Example datasets#

Explore our example datasets on this page. Understanding their parameters means you can ascertain which one is best to use to trial twinLab’s capabilities.

Many of these datasets have been used in our tutorials, which you can check out on the Examples page.

The quickstart dataset#

The quickstart dataset is a simple, non-contextual dataset. In the dataset, the rows are the samples and the columns are:

Dataset property
Author	Dr Freddy Wordingham (digiLab Solutions Ltd.)
Provenance	Generated randomly with packages like numpy and scipy.
Copyright information	MIT license
Size	20
Shape	(10,2)

We can see how the dataset is distributed if we plot the points as a scatterplot:

A scatterplot of the quickstart dataset.

The advancedstart dataset#

The advancedstart dataset is a simple, non-contextual dataset. In the dataset, the rows are the samples and the columns are:

Dataset property
Author	Dr Alexander Mead (digiLab Solutions Ltd.)
Provenance	Generated randomly with packages like numpy and scipy.
Copyright information	MIT license
Size	75
Shape	(25,3)

We can see how the dataset is distributed if we plot the points as a 3D scatterplot:

A scatterplot of the advancedstart dataset.

The biscuits dataset#

The biscuits dataset explores a hypothetical pricing optimisation problem for the manager of a biscuit factory. In the dataset, the rows are the samples and the columns are:

Pack price in GBP
The number of biscuits per pack
The number of packs sold
Profit made in GBP

Dataset property
Author	Dr Freddy Wordingham (digiLab Solutions Ltd.)
Provenance	Generated randomly with packages like numpy and scipy.
Copyright information	MIT license
Size	48
Shape	(12,4)

We can see how the dataset is distributed if we plot scatterplots. Because this is a 4D dataset, to better understand the distribution of points we present two different plots, to represent each y-value via the colorbars:

The first 3D scatterplot of the biscuits dataset.
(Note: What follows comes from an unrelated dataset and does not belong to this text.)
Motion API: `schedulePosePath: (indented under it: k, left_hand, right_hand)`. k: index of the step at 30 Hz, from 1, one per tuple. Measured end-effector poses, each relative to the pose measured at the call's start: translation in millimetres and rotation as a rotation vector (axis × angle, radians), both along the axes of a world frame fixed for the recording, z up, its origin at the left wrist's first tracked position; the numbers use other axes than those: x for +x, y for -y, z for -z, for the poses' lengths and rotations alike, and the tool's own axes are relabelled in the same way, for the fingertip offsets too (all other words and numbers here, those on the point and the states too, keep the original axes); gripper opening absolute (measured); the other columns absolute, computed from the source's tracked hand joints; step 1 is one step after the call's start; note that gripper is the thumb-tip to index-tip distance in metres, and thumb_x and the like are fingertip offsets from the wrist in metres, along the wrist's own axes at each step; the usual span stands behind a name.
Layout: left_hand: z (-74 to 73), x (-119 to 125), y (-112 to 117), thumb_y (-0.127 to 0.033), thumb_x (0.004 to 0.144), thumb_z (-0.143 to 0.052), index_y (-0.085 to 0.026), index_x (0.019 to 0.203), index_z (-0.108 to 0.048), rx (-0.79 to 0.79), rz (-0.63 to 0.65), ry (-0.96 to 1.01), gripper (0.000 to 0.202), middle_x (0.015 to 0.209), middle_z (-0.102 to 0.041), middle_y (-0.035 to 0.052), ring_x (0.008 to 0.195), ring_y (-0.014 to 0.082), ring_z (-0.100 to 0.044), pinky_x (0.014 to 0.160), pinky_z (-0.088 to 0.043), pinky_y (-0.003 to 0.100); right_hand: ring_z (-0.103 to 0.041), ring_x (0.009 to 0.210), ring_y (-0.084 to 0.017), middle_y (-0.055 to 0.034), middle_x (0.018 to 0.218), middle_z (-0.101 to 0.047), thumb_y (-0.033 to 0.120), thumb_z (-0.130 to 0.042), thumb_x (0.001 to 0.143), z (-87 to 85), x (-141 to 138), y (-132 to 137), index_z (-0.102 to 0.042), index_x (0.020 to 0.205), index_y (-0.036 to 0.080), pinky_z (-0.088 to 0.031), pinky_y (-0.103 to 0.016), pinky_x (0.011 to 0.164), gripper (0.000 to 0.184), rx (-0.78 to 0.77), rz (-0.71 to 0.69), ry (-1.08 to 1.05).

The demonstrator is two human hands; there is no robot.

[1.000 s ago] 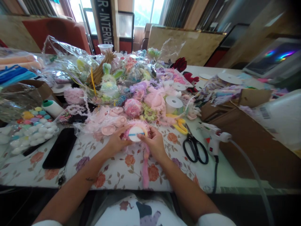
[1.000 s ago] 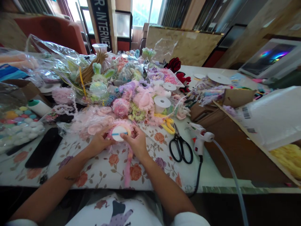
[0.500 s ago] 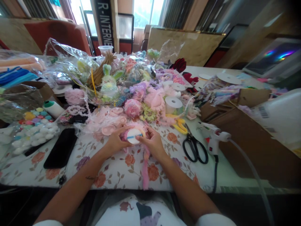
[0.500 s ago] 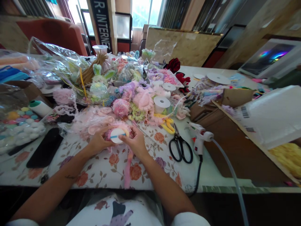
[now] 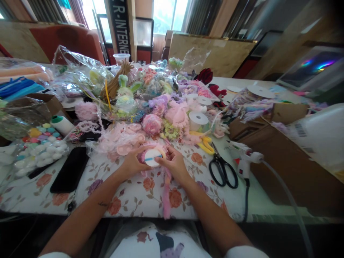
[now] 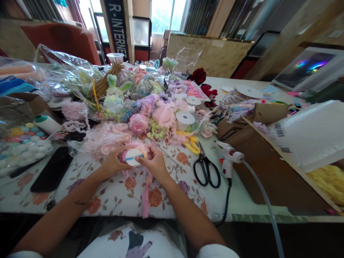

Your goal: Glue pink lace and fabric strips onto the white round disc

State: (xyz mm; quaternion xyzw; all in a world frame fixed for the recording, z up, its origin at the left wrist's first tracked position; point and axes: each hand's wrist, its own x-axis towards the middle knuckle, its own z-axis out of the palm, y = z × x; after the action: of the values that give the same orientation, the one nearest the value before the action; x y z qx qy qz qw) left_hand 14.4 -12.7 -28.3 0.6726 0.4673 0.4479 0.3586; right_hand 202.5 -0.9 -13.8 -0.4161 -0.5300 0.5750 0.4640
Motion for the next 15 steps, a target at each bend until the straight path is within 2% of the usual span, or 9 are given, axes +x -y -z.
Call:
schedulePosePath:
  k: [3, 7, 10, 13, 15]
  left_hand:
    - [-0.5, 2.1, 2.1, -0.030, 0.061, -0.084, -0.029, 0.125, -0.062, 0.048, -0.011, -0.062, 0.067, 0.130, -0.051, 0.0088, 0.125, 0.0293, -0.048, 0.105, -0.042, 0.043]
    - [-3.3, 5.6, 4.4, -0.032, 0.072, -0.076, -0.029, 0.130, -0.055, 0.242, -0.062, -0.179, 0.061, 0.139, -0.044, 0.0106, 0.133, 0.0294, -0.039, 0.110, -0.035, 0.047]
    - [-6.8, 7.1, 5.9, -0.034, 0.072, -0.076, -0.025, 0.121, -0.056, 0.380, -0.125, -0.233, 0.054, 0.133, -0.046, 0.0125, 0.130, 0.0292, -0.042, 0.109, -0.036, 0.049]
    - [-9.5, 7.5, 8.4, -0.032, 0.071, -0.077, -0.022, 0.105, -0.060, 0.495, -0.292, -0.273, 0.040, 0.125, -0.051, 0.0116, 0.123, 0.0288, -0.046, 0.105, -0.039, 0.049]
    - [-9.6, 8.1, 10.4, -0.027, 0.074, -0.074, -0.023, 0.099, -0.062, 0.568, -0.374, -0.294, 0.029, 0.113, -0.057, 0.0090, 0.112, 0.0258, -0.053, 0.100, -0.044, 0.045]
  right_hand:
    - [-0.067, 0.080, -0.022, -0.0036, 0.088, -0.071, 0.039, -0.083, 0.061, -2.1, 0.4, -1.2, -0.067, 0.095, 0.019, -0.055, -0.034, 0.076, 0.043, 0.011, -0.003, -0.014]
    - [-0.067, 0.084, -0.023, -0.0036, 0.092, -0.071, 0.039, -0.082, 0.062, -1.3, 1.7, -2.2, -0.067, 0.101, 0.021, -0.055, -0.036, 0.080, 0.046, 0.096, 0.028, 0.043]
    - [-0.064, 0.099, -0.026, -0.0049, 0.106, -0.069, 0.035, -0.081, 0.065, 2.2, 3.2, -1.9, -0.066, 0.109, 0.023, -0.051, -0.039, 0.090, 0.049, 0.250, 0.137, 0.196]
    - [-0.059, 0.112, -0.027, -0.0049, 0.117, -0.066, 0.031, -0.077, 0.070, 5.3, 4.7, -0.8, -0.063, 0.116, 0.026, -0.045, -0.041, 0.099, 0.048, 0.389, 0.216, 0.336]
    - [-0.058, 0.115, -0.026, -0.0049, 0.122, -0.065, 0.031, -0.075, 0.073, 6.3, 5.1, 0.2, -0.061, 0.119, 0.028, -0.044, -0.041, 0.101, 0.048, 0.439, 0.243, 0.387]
The second 3D scatterplot of the biscuits dataset.

The gardening dataset#

The gardening dataset explores a hypothetical growth optimisation problem for an intrepid gardener seeking to understand what makes their plants grow best. In the dataset, the rows are the samples and the columns are:

Sunlight in hours per day
The amount of times the garden was watered per week
The amount of units of fruit produced

Dataset property
Author	Dr Alexander Mead (digiLab Solutions Ltd.)
Provenance	Generated randomly with packages like numpy and scipy.
Copyright information	MIT license
Size	75
Shape	(25,3)

We can see how the dataset is distributed if we plot the points on a 4D scatterplot:

A 4D scatterplot of the gardening dataset.

The tritium-desorption-small dataset#

The tritium-desorption-small dataset explores microscopic transport of tritium in fusion reactor materials. In the dataset, the rows are the samples and the columns are:

E1, E2, E3; representing: the detrapping energy of tritrium traps in a reactor.
n1, n2; representing: the density of the intrinsic traps.
y0-y623; representing: the flux of tritium across the trap boundary as a function of time, in atomic fractions.
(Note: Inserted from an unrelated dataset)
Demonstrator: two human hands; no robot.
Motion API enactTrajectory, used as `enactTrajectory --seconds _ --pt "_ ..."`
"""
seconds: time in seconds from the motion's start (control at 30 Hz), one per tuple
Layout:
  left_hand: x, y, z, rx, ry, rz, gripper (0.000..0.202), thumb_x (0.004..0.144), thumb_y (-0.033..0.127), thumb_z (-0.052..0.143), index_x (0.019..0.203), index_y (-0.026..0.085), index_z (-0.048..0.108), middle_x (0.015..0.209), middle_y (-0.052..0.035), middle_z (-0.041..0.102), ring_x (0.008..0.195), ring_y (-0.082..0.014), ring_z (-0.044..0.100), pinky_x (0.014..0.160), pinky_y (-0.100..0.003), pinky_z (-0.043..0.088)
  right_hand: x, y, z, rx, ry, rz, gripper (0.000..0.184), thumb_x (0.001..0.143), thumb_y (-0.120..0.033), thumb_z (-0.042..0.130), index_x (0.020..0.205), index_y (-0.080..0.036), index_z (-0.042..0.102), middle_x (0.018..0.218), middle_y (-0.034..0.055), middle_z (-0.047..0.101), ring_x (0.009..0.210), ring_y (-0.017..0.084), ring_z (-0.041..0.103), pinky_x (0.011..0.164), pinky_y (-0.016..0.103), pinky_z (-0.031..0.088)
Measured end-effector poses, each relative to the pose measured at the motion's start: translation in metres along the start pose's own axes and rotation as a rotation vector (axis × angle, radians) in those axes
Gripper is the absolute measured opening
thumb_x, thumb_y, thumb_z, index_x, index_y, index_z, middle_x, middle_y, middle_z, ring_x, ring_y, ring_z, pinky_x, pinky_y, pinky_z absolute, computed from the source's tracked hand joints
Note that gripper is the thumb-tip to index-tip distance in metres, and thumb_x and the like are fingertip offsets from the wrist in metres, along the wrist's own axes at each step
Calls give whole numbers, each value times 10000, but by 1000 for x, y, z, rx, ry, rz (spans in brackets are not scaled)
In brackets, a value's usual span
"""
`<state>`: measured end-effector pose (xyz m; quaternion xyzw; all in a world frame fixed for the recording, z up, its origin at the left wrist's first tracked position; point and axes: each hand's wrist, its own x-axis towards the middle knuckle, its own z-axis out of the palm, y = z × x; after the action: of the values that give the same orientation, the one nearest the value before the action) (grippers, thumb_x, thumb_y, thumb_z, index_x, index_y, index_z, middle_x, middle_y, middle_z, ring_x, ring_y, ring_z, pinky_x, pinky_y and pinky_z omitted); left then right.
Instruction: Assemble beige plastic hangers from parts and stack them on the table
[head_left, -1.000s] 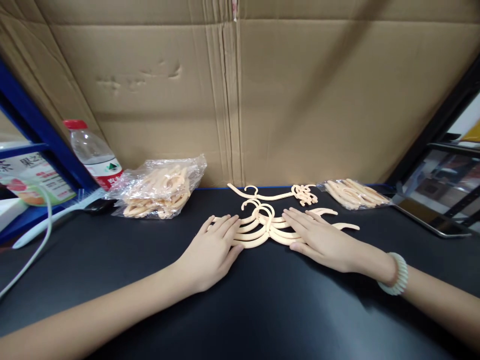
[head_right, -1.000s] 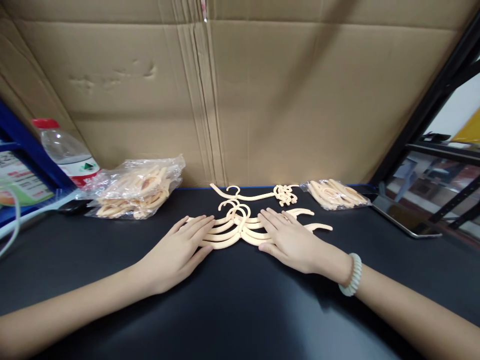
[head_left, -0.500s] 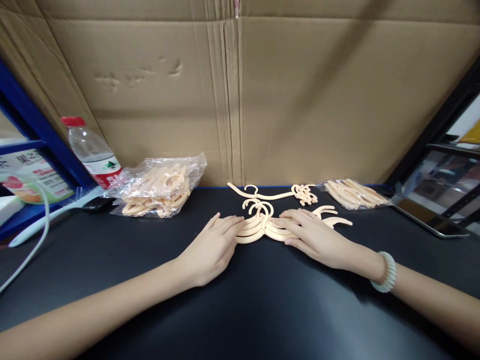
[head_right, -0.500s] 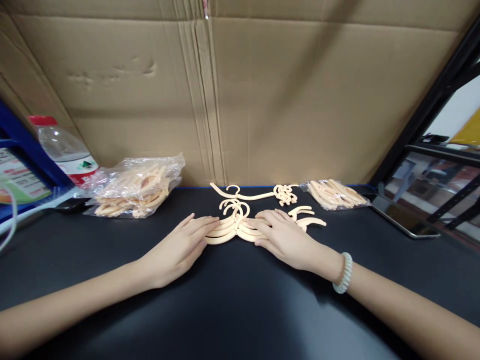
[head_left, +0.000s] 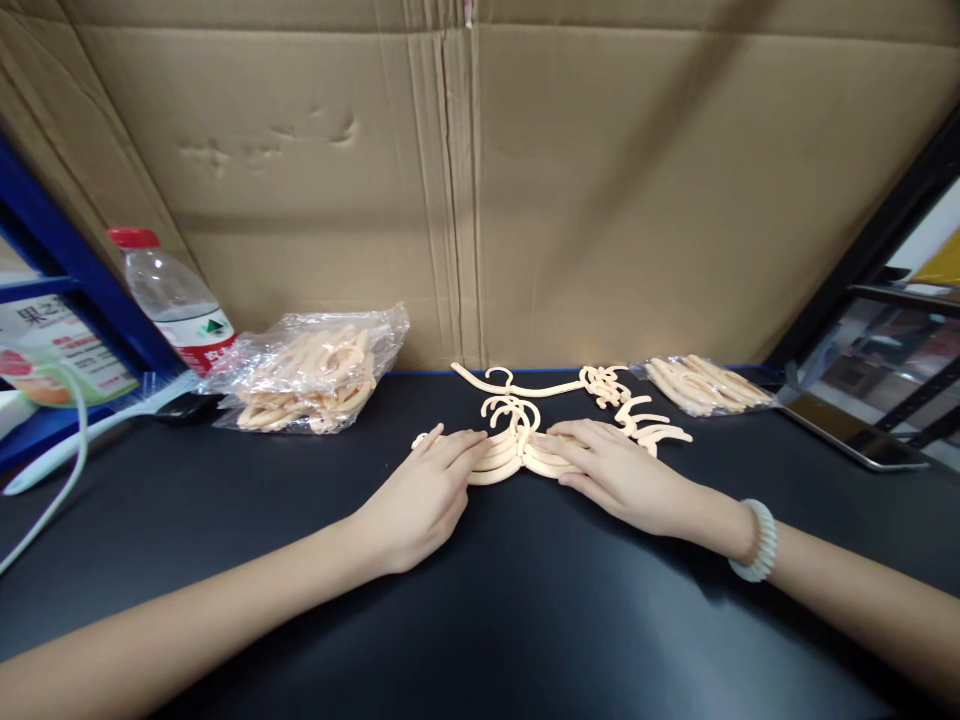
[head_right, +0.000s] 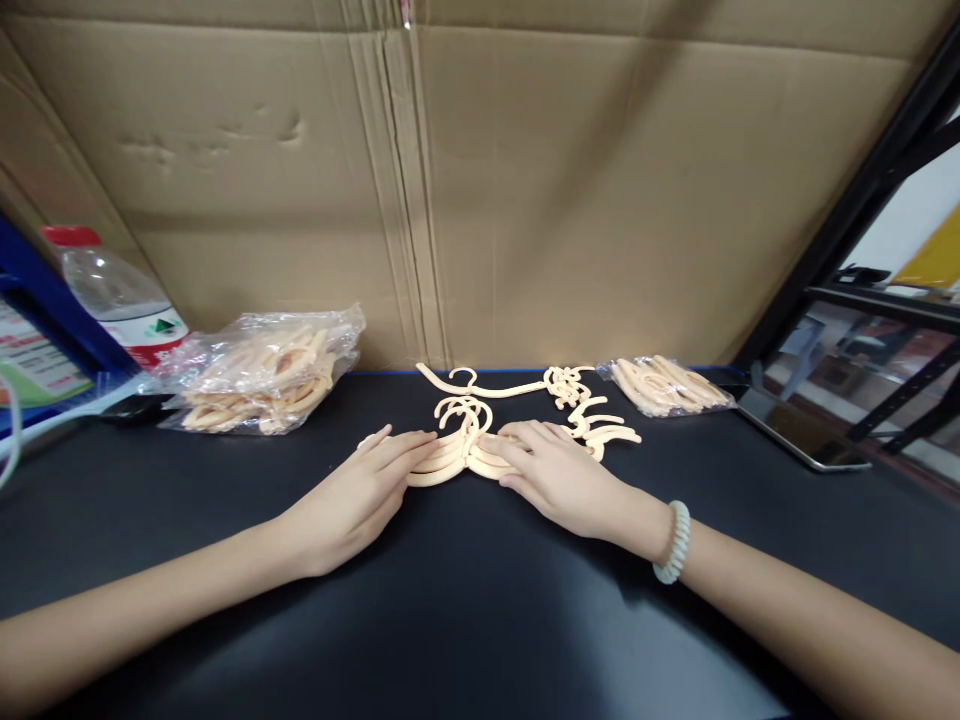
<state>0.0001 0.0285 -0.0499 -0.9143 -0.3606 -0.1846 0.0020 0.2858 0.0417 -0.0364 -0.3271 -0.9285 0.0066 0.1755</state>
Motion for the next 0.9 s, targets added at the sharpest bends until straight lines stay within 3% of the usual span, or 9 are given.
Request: enactTrajectory --seconds 0.37,0.5,0.67,0.77,0.9 --pt "-1 1 -3 18 -26 -13 471 946 116 302 1411 156 363 1441 -142 462 1355 -260 401 1135 -568 274 -6 6 -5 44 -1 17 500 965 -396 472 1413 -180 426 1390 147 499 1276 293 463 1056 495 411" --pt "2 5 -7 24 -48 -38 431 970 162 309 1391 139 399 1430 -154 476 1348 -276 412 1120 -572 300 -15 30 -23 -10 -117 92 703 889 -517 562 1445 -122 393 1451 182 433 1334 335 402 1096 520 350" --pt "3 6 -7 14 -37 -48 424 974 180 316 1382 132 422 1423 -153 484 1346 -281 415 1123 -565 304 -23 61 -52 -59 -217 202 718 718 -477 746 1308 -107 571 1358 192 526 1243 365 494 1048 501 406" --pt "3 6 -7 24 -52 -52 431 981 187 294 1387 112 417 1432 -162 470 1352 -278 405 1126 -558 304 -24 64 -61 -73 -267 232 646 662 -474 788 1202 -146 654 1251 162 601 1147 356 560 987 486 449" --pt "1 5 -6 23 -47 -50 428 982 194 308 1391 130 418 1435 -148 472 1353 -275 404 1128 -547 308 -24 59 -63 -42 -268 266 746 624 -473 811 1271 -164 606 1240 144 599 1117 340 564 948 458 465"
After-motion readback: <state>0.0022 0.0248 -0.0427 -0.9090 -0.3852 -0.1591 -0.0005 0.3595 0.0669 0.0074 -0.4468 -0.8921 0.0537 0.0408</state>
The dataset is created from simulations of Achlys using the software UM-Bridge. Achlys models the macroscopic transport (and subsequent desorption) of tritium through fusion reactor materials using Foster-McNabb equations.

Dataset property
Authors	Dr Mikkel Lykkegaard (digiLab Solutions Ltd.) and Dr Anne Reinarz (Durham University)
Provenance	This dataset was created as part of simulations calculated in Seelinger et al. 2024 (arXiv: 2402.13768v4). The software used to generate this dataset was UM-Bridge, and more details about the simulation and subsequent generated dataset can be found on the UM-Bridge documentation, on both the inverse benchmark documentation, and the benchmark documentation.
Copyright information	MIT license
Size	251,600
Shape	(400,629)

The tritium-desorption-temperature-grid dataset#

The tritium-desorption-temperature-grid dataset is an accompaniment to the tritium-desorption-small dataset.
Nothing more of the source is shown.